Exercise directions: Without any of the pictures, transcribe all the lines below exactly.

************

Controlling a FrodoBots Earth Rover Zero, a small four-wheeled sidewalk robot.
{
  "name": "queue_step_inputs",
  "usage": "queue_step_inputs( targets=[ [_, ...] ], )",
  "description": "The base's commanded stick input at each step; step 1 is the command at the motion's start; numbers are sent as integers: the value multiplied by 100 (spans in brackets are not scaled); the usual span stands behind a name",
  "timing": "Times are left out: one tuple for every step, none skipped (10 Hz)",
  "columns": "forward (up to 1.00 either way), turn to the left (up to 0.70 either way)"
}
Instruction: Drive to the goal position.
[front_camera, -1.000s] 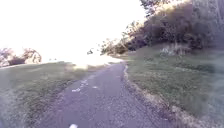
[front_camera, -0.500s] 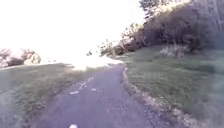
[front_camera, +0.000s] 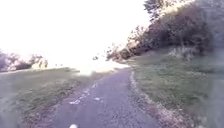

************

Answer space:
Controlling a FrodoBots Earth Rover Zero, a small four-wheeled sidewalk robot.
{
  "name": "queue_step_inputs",
  "usage": "queue_step_inputs( targets=[ [_, ...] ], )",
  "description": "The base's commanded stick input at each step; step 1 is the command at the motion's start; numbers are sent as integers: the value multiplied by 100 (spans in brackets are not scaled); the usual span stands behind a name",
  "timing": "Times are left out: one tuple for every step, none skipped (10 Hz)",
  "columns": "forward (up to 1.00 either way), turn to the left (up to 0.70 either way)"
}
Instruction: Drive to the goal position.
[front_camera, -1.000s] 
[front_camera, -0.500s] 
[front_camera, +0.000s] 

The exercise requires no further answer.